CREATE OR ALTER PROCEDURE Testing.InsertContention_8k_SingleInsert
@TransactionCode nvarchar(20),
@InsertDateGMT datetime2(2),
@Price money,
@Quantity int
WITH EXECUTE AS OWNER
AS
BEGIN
SET NOCOUNT ON;
SET XACT_ABORT ON;
INSERT Testing.InsertContention_8k
(TransactionCode, InsertDateGMT, Price, Quantity)
VALUES
(@TransactionCode, @InsertDateGMT, @Price, @Quantity);
RETURN 0;
END;
GO
CREATE OR ALTER PROCEDURE Testing.InsertContention_100_SingleInsert
@TransactionCode nvarchar(20),
@InsertDateGMT datetime2(2),
@Price money,
@Quantity int
WITH EXECUTE AS OWNER
AS
BEGIN
SET NOCOUNT ON;
SET XACT_ABORT ON;
INSERT Testing.InsertContention_100
(TransactionCode, InsertDateGMT, Price, Quantity)
VALUES
(@TransactionCode, @InsertDateGMT, @Price, @Quantity);
END;
GO
Originally, I wrote a wrapper procedure to generate random data when called, then call these insert procedures with the payload. I wanted to keep the INSERT as simple as possible, so I didn’t want the data generation to be part of that statement.
After testing with this, I didn’t see as much PAGELATCH contention as I expected. This made me wonder if generating fake data with RAND() and NEWID() calls was too much of the process. The more time I spend generating data, the fewer threads are trying to insert at any given time.
Instead, I wrote a call to insert hard-coded data. Every row is the same, but that should allow us to insert faster.
Unexpected Results
I set up to insert 1000 iterations across 100 threads using SQLQueryStress.

I noticed two things right away. The inserts into the table with a CHAR(8000) field took more than 3 times as long.
Second, there were fewer page latch waits than I expected.

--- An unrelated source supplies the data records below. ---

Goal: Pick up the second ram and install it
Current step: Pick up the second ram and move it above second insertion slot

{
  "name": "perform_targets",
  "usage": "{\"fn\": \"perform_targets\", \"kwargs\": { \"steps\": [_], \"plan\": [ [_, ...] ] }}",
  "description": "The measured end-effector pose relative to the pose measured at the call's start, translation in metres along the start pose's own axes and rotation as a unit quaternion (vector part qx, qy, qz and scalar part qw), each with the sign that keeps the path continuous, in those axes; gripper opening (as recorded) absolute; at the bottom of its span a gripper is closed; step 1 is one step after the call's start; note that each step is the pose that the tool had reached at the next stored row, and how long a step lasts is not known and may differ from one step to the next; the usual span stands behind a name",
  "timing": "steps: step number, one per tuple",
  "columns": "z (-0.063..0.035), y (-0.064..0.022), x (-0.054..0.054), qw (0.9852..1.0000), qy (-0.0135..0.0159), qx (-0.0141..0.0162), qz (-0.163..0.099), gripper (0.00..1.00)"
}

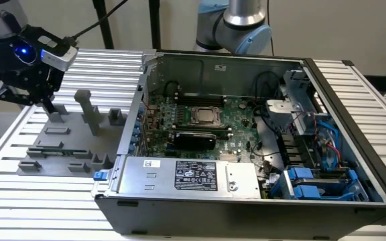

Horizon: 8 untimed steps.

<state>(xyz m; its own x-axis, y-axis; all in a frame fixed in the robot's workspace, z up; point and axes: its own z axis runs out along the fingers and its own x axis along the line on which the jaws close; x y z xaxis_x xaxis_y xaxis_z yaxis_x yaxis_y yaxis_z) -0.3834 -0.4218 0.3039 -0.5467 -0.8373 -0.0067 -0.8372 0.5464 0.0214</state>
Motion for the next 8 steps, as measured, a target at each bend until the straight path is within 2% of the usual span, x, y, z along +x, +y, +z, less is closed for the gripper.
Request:
{"fn": "perform_targets", "kwargs": {
  "steps": [4,8],
  "plan": [
    [0.0013,-0.0001,0.0000,0.9993,0.0029,-0.0013,-0.037,0.00],
    [0.0028,-0.0001,0.0000,0.9973,0.0055,-0.0032,-0.073,0.00]
  ]
}}
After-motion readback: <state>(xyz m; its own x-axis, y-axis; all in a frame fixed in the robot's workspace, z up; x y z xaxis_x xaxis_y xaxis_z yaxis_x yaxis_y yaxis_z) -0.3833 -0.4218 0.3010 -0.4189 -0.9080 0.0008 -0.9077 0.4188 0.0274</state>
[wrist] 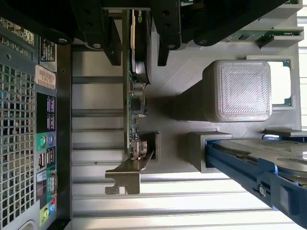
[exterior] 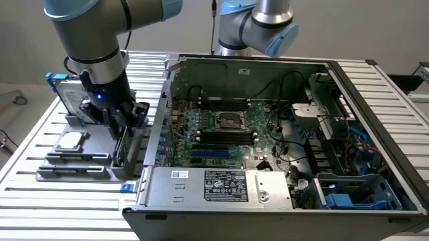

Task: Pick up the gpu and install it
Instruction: 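Pick up the gpu and move the gpu toward the slot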

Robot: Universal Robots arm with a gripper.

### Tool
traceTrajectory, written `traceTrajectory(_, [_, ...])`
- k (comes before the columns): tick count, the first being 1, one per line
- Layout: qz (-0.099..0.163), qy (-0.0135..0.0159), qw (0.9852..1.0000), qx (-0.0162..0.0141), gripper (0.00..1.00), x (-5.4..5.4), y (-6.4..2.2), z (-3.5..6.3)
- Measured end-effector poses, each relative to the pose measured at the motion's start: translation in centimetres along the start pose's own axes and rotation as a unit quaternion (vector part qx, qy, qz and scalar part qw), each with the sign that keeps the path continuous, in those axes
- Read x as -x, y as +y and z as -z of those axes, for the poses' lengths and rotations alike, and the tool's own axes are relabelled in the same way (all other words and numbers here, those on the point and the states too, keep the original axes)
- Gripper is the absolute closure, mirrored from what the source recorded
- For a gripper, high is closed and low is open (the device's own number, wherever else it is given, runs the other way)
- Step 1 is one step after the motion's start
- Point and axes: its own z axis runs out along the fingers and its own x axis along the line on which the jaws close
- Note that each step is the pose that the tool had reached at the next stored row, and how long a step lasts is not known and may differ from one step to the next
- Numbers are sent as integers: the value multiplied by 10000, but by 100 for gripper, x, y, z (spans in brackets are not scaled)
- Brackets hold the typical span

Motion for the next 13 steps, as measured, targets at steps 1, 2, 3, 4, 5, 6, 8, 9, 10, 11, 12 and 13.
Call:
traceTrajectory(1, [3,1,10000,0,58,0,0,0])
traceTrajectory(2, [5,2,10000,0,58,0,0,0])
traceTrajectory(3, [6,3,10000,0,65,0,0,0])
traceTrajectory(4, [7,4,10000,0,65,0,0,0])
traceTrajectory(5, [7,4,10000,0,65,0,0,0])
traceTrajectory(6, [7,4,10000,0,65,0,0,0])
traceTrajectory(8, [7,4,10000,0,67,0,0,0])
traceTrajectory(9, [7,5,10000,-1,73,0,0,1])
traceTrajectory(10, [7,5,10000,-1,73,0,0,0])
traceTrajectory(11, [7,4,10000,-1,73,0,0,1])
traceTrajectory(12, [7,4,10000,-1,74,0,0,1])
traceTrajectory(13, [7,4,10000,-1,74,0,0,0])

The larger table took 41.3 seconds to insert 100,000 rows, and page latch waits accounted for 14.6 seconds of that time. The smaller table took 12.76 seconds to insert with only 185 milliseconds of waits. The first isn’t a lot of waits given the number of threads, but the second is minuscule.

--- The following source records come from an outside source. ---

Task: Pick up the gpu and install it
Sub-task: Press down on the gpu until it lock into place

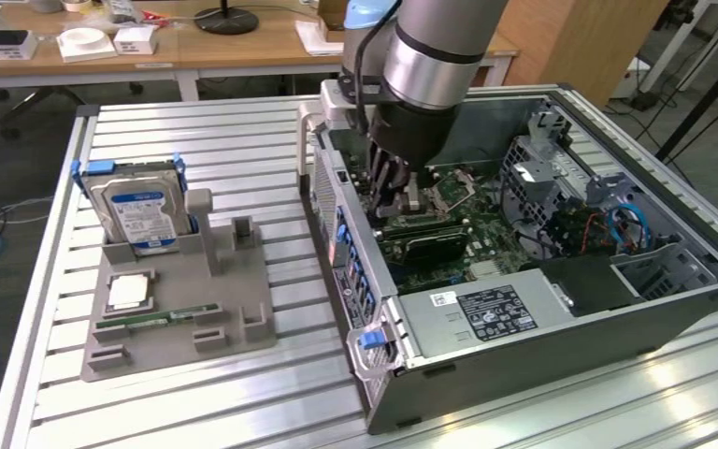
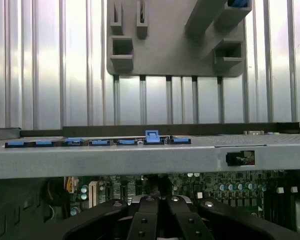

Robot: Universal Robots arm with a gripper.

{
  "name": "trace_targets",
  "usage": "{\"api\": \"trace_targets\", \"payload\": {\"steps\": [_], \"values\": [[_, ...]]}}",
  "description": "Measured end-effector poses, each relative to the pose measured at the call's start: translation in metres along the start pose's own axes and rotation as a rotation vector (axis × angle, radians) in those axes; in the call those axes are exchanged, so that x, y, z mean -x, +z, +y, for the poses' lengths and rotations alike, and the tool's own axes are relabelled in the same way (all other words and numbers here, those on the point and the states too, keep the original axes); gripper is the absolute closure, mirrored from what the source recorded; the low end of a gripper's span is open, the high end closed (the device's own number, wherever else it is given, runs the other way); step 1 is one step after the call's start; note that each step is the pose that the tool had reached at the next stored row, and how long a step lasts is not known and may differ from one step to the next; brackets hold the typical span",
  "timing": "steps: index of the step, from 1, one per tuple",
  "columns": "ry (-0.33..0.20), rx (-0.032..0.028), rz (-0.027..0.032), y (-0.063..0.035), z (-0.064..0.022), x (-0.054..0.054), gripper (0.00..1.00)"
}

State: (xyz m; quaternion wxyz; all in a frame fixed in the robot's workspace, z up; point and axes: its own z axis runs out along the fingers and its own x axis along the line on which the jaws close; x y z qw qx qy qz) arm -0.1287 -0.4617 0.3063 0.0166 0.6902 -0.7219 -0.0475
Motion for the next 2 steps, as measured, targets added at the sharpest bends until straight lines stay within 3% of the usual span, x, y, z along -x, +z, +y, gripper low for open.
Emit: {"api": "trace_targets", "payload": {"steps": [2], "values": [[0.000,0.0000,0.0000,0.0000,0.0000,0.0000,0.89]]}}
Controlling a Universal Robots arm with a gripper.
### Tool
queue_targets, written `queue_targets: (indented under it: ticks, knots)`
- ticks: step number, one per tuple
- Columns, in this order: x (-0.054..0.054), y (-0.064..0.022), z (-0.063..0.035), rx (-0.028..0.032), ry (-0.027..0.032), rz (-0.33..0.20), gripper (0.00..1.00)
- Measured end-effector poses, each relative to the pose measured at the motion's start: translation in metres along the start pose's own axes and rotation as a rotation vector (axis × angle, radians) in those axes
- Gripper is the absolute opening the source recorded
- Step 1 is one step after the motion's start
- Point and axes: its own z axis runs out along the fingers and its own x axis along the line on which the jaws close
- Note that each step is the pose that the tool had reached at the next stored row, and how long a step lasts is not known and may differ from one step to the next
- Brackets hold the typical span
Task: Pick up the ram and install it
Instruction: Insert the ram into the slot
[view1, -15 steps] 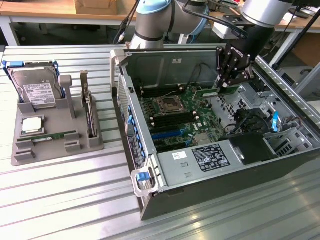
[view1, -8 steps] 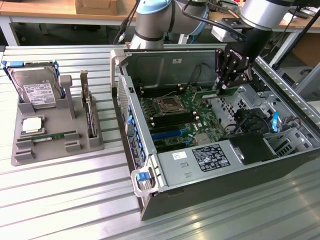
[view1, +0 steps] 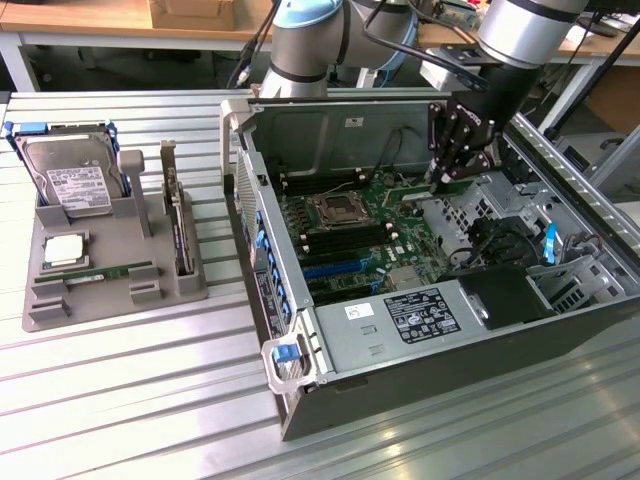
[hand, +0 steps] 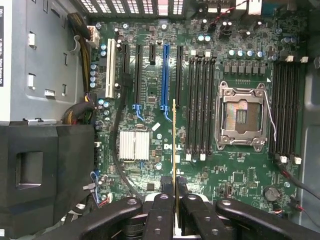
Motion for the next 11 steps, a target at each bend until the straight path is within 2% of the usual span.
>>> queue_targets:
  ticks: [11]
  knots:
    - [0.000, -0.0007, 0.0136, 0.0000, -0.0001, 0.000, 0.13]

I also know that the second insert took 61 seconds from SQLQueryStress’s point of view. How did Query Store only see it run for less than 13 seconds?
What is going on here?
I reran the test and checked the activity in sys.dm_exec_requests after it started. I wanted to see the state of all these threads coming from SQLQueryStress.

A flood of PREEMPTIVE_OS_AUTHORIZATIONOPS and PREEMPTIVE_OS_AUTHZINITIALIZECONTEXTFROMSID waits.

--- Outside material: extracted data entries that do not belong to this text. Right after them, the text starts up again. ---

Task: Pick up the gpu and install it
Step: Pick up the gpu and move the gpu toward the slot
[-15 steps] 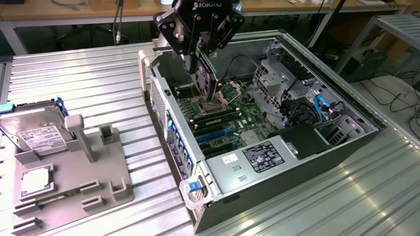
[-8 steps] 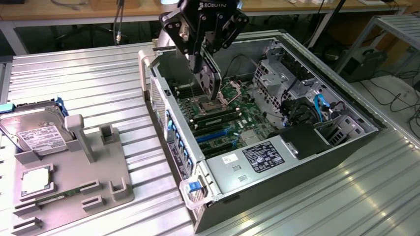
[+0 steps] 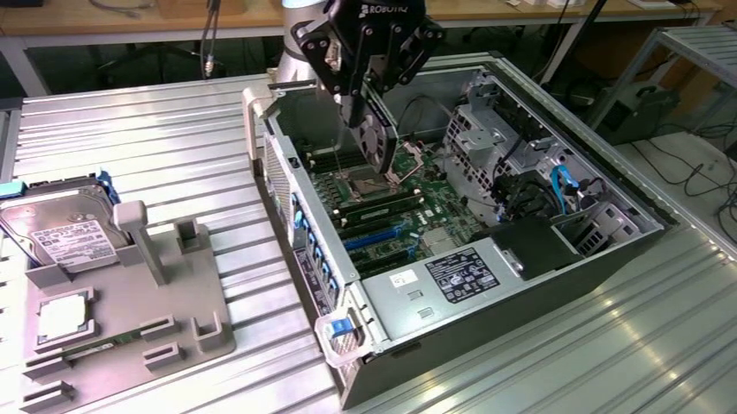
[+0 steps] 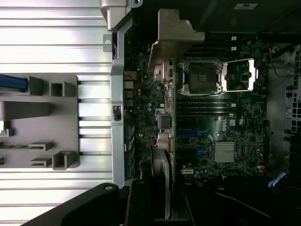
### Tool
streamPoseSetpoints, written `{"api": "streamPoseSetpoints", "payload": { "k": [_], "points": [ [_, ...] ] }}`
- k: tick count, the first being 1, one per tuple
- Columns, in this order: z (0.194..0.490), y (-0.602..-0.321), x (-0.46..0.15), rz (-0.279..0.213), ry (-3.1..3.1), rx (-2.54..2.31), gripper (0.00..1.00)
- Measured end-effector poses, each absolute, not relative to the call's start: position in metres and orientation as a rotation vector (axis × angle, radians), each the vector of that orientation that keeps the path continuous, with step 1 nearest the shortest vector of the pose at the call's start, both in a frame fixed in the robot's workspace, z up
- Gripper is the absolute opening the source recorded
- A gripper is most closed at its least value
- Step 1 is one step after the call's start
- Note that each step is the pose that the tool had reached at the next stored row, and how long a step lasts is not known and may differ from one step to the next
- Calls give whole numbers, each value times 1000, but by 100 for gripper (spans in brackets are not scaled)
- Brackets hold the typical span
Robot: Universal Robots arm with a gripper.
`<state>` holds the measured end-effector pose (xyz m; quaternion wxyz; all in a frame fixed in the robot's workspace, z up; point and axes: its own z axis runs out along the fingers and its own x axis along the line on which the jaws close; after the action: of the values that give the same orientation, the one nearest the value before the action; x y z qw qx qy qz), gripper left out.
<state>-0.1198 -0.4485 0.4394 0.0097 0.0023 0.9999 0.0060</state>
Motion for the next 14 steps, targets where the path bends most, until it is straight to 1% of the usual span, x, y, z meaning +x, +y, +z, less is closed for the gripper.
{"api": "streamPoseSetpoints", "payload": {
  "k": [14],
  "points": [
    [439,-448,-113,19,3122,7,27]
  ]
}}
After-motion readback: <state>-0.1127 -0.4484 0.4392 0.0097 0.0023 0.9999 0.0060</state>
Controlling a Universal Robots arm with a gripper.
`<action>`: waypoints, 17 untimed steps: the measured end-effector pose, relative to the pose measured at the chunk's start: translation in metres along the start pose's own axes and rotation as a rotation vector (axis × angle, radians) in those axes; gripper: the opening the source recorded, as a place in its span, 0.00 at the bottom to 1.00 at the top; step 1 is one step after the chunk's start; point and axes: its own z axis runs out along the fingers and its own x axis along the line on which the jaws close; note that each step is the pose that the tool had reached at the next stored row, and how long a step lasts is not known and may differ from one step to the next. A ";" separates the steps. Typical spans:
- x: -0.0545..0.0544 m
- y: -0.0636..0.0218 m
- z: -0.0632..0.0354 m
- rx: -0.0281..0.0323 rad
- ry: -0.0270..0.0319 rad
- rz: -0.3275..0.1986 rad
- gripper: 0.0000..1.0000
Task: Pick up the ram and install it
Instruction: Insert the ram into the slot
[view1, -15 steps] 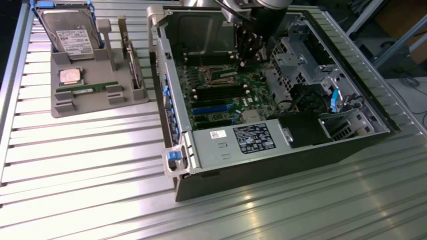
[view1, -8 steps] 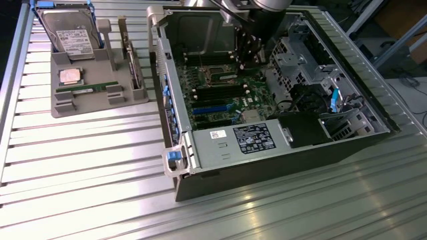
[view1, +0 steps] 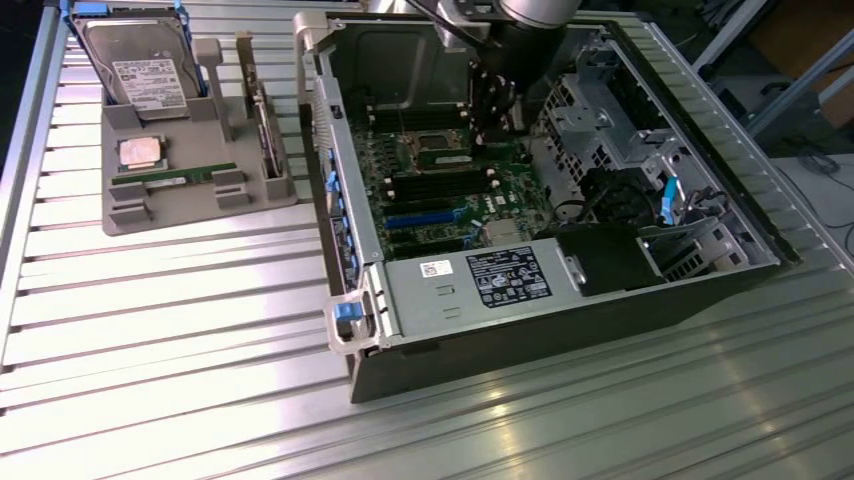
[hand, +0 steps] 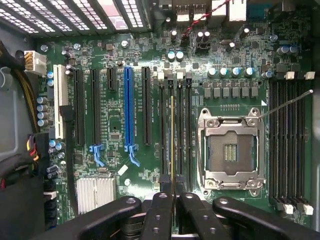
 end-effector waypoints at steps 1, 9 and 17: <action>0.000 0.0021 0.0007 0.0000 0.0000 0.001 0.12; 0.006 0.0151 0.0085 0.0011 0.0014 -0.015 0.12; 0.008 0.0163 0.0197 0.0013 0.0013 -0.015 0.12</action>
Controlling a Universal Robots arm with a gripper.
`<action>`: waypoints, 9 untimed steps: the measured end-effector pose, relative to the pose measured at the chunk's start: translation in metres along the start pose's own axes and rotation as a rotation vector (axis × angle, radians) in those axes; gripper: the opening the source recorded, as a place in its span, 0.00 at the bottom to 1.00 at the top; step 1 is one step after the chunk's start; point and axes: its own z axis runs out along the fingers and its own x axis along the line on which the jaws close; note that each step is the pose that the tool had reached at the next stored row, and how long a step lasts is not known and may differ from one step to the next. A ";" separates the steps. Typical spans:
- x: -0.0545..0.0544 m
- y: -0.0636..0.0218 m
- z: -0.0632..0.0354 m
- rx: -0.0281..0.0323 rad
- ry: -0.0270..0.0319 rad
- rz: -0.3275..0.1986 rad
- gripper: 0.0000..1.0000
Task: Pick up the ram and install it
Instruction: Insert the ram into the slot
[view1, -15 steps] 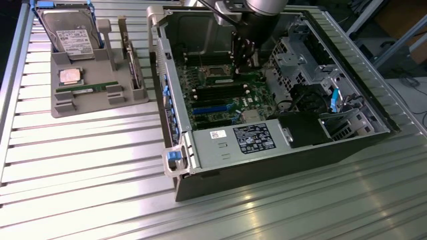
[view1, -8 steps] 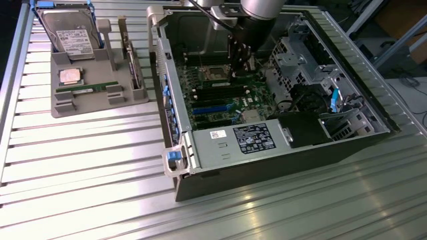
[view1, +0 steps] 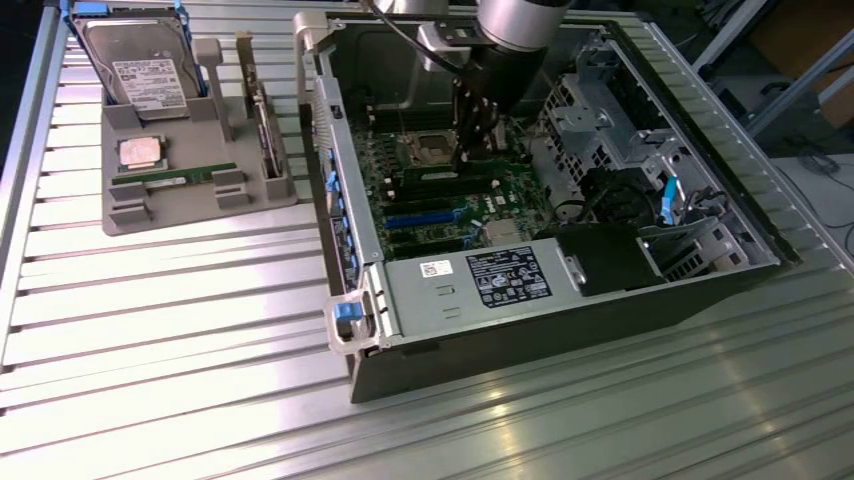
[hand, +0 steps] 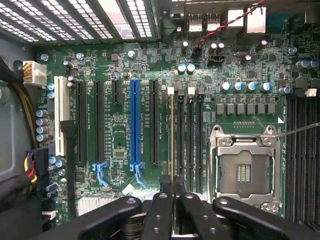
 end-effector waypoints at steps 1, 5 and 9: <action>0.000 -0.0001 0.0017 0.0000 0.0001 0.000 0.12; -0.001 0.0017 0.0086 -0.0001 0.0007 0.000 0.12; -0.001 0.0017 0.0133 0.0000 0.0007 0.000 0.12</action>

Never seen that before. We are making calls to the operating system to verify our login’s permissions, but why?
A little research turned up an answer I wanted to share. I found this excellent blog post by Andreas Wolter.
The issue is caused by two things: the database is owned by a local Windows account (my login), and the procedure is the WITH EXECUTE AS OWNER option. Windows is being called to validate the account this is running under, and Andreas found it was much slower for a local account than a domain account.
The solution in my case was to change the dbowner to sa.
ALTER AUTHORIZATION ON DATABASE::PageLatch to sa;
Alternatively, I could have removed WITH EXECUTE AS OWNER from the procedures.
Better Results
When I ran the test again, things were much different.

The inserts into the smaller table now took 639 seconds instead of 12.76! PAGELATCH waits took 447 seconds, and other LATCH waits were most of the remainder.
It was also very noticeable that running this test from SQLQueryStress took 9.7 seconds instead of 61 seconds from the first test. There’s far less overhead and delay from all of the calls to authenticate the user.
But why is the difference so high in Query Store’s numbers? The second test allows the threads to start running the query faster, so more threads are trying to insert at once. When each thread pauses to wait for the page latch it needs, that wait counts as part of its duration.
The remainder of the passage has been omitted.